The Best Game of All Time (and Why It’s a… Transmitted souls)? – Chris M

The Soulsborne games, for those unaware, are a genre created by developer From Software and its auteur director Hidetaka Miyazaki that is characterized by punishing difficulty curves, oblique narrative structures, and a tone that can be memorably summed up as “a little screwed-up guy laughing at you from behind a closed door.” Personally, I have a soft spot for Bloodborne, the 2015 entry in the series for the PlayStation 4, but I’m 50 hours into Elden Ring, the most recent Soulsborne, and it’s damn good.

The best game of all time, though, remains The Legend of Zelda: Breath of the Wild. Six years on from the Switch’s release and its console-defining launch title, it still hasn’t been topped, not even by its flawless sequel, Tears of the Kingdom. That said, Elden Ring is a great game for adults who are too proud to be seen with an all-ages title, but it’s actually a bit of gothic Zelda.

If I keep talking about this, I’ll have to co-brand my final newsletter with Pushing Buttons, so let’s end here.

What is the best example you have seen of technology that has provided truly valuable positive change to the world during your work? – Steve Parks

In my professional life, the answer is, without a doubt, automatic transcription. It’s not flashy, but being able to generate a real-time, flawed transcript of an interview recording is a real game-changer for journalism, speeding up the work of turning an idea into a published story by hours.

More broadly, I think a similar answer is the rise of machine translation.
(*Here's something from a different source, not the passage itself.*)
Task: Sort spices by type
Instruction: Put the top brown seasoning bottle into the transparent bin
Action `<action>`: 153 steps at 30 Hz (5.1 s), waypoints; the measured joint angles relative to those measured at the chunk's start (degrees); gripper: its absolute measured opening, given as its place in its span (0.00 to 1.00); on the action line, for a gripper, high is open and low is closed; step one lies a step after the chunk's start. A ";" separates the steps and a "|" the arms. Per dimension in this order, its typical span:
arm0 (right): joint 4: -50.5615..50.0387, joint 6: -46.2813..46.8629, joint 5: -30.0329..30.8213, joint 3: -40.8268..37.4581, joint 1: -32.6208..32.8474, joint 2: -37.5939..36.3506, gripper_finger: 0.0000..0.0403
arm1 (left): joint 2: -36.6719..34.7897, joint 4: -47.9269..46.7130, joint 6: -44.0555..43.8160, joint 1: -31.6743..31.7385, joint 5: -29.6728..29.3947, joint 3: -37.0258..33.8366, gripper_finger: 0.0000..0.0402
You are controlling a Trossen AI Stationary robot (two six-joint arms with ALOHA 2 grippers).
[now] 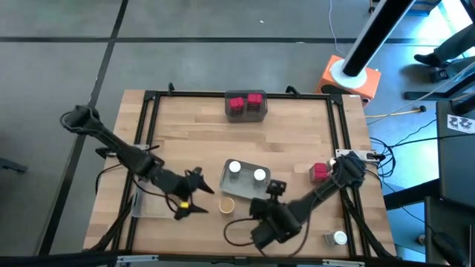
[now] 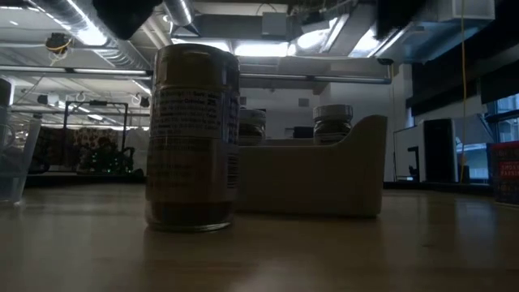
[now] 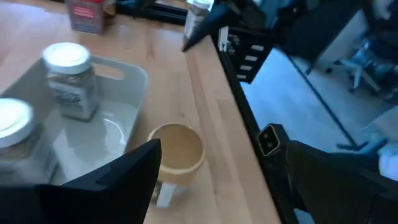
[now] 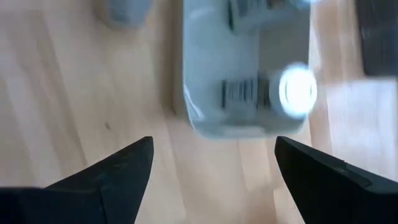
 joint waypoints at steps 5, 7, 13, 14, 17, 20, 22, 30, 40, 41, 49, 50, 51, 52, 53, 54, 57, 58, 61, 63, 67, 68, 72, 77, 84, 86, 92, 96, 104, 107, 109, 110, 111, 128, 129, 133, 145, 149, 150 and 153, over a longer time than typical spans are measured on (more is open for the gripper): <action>3.74 11.84 0.99 -10.61 5.19 -2.74 0.83 | 10.82 0.70 5.04 -0.67 -2.15 6.04 0.82; 7.28 15.99 1.55 -13.96 7.14 -3.76 0.83 | 14.82 0.58 6.82 -0.65 -2.54 8.37 0.82; 16.29 24.17 1.67 -19.28 12.01 -3.85 0.83 | 22.59 0.26 7.54 0.07 -4.86 12.60 0.82; 17.46 25.14 1.78 -19.83 12.65 -3.85 0.83 | 23.15 0.12 7.30 0.18 -5.37 12.84 0.82; 20.31 27.67 2.54 -21.02 14.18 -3.85 0.83 | 23.76 0.40 6.77 0.45 -5.73 13.19 0.82; 22.80 28.94 3.11 -21.65 15.14 -3.85 0.83 | 23.76 0.06 7.19 0.62 -6.14 13.19 0.82; 24.11 29.30 3.50 -21.82 15.39 -3.85 0.83 | 23.78 0.06 7.21 0.60 -6.40 13.19 0.82; 25.57 29.14 4.74 -21.84 15.46 -3.85 0.83 | 23.78 0.32 6.14 0.60 -6.50 13.19 0.82; 25.35 27.62 7.00 -21.84 15.44 -3.85 0.83 | 23.78 0.24 7.32 0.64 -5.58 13.17 0.83; 25.10 27.62 6.98 -21.84 15.44 -3.85 0.83 | 23.78 0.12 7.27 0.64 -4.75 13.17 0.85; 24.30 27.60 7.12 -21.84 15.42 -3.85 0.83 | 23.83 -0.82 12.52 0.62 -1.13 13.17 0.95; 24.33 27.60 7.34 -21.84 15.42 -3.85 0.83 | 23.79 -0.79 13.21 0.63 -1.12 13.17 0.95; 24.33 27.57 7.64 -21.84 15.42 -3.85 0.83 | 23.76 -0.73 13.63 0.64 -1.12 13.17 0.95; 24.33 27.58 7.98 -21.84 15.42 -3.85 0.83 | 23.76 -0.73 13.63 0.64 -1.12 13.17 0.95; 24.34 27.55 8.24 -21.84 15.42 -3.85 0.83 | 23.76 -0.72 13.61 0.64 -1.12 13.17 0.95; 24.35 27.57 8.52 -21.84 15.42 -3.85 0.83 | 23.76 -0.67 13.59 0.64 -1.12 13.17 0.95; 24.37 27.57 9.09 -21.84 15.42 -3.83 0.83 | 23.76 -0.62 14.82 0.67 -1.16 13.17 0.96; 24.37 27.57 9.07 -21.84 15.42 -3.83 0.83 | 23.76 -0.73 14.67 0.80 -1.25 13.17 0.97; 24.40 27.57 9.08 -21.84 15.42 -3.81 0.83 | 23.76 -1.15 13.46 1.37 -1.47 13.17 0.99; 24.39 27.55 9.10 -21.86 15.42 -3.81 0.83 | 23.76 -0.96 13.19 1.72 -1.84 13.17 0.99; 24.68 27.57 9.23 -22.59 15.42 -3.79 0.83 | 23.72 -1.87 13.77 2.35 -3.92 13.16 0.99; 24.66 27.59 9.17 -22.82 15.42 -3.79 0.83 | 23.75 -1.98 13.53 2.47 -3.94 13.15 1.00; 25.18 27.91 8.58 -23.99 15.42 -3.78 0.83 | 24.77 -2.86 13.10 2.52 -3.98 13.02 1.00; 25.85 28.08 8.32 -24.83 15.42 -3.76 0.83 | 26.34 -2.61 11.71 2.35 -3.98 12.84 1.00; 25.92 27.89 8.28 -24.83 15.42 -3.76 0.83 | 26.34 -1.61 10.31 2.00 -4.00 12.84 1.00; 25.91 27.86 8.47 -24.83 15.42 -3.76 0.83 | 26.36 -1.67 9.36 2.28 -3.98 12.84 1.00; 26.20 27.86 8.57 -24.83 15.42 -3.76 0.83 | 26.36 -1.94 8.27 2.30 -3.34 12.84 0.86; 26.19 27.84 8.57 -24.81 15.42 -3.76 0.83 | 26.36 -2.00 7.85 1.93 -3.09 12.84 0.70; 26.16 27.62 10.73 -24.81 15.42 -3.76 0.83 | 23.24 -4.82 5.61 -0.30 -3.29 13.42 0.65; 26.16 27.61 11.17 -24.81 15.42 -3.76 0.83 | 20.36 -9.02 3.67 -1.82 -3.49 14.68 0.65; 26.16 27.61 11.17 -24.81 15.42 -3.76 0.83 | 18.69 -12.63 2.71 -2.99 -4.07 15.48 0.65; 26.17 27.62 11.17 -24.81 15.42 -3.76 0.83 | 17.74 -14.30 2.34 -3.57 -4.18 15.88 0.65; 26.18 27.62 11.17 -24.81 15.42 -3.76 0.83 | 16.57 -16.00 1.67 -4.20 -4.18 16.26 0.65; 26.61 31.31 12.56 -24.79 15.40 -3.76 0.83 | -1.18 -46.38 -20.23 -18.05 -10.26 19.08 0.66; 26.62 31.61 12.59 -24.79 15.40 -3.76 0.83 | -1.71 -47.36 -21.88 -19.03 -10.39 19.09 0.66; 26.60 32.75 12.55 -24.79 15.29 -3.76 0.83 | -3.09 -54.13 -30.24 -23.55 -10.26 19.07 0.66; 26.78 32.56 13.49 -24.79 14.10 -3.76 0.83 | -3.26 -67.86 -53.11 -35.36 -14.31 14.85 0.66; 26.80 32.47 13.58 -24.77 13.70 -3.76 0.83 | -3.26 -67.97 -56.46 -37.50 -17.40 11.53 0.66; 26.79 32.34 13.57 -24.77 13.50 -3.76 0.83 | -3.26 -67.90 -56.79 -37.82 -17.45 10.70 0.66; 26.73 32.34 13.65 -24.77 13.39 -3.76 0.83 | -3.26 -67.81 -57.19 -38.60 -17.49 8.28 0.66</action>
These tools have slowly and steadily improved over the past 20 years to the point where significant swathes of humanity can now communicate with each other, basically intelligibly, in near real time. One of the most interesting results of this is that, at least in the short term, nothing has really changed. Language proficiency is still valuable, people still largely consume content in their own language or professionally translated, and there hasn’t been a huge coalescence of online communities into one huge global mashup.

Maybe that will happen? Or maybe this technology turned into science fiction will still be useful to make my vacation more bearable and allow me to read funny posts from Bluesky from Japan.

What’s next? – 17 different readers, thanks to all.

After 11 years at the Guardian, I’m not going to move straight on to something else and will be taking the next six weeks off. Until then, you can keep in touch with me on some of the weirder social media sites, such as Blue sky either BackwardnessI won’t be writing a weekly newsletter again in the near future, but if you’re interested in an infrequent update on where I’ve posted stories, I intend to put up an occasional roundup at My Substack inactive.

I’ve met a lot of TechScape readers over the years and have always been very happy. Thanks to everyone who read, emailed or shared a story and stuck around – there are some great writers out there ready to take up the mantle.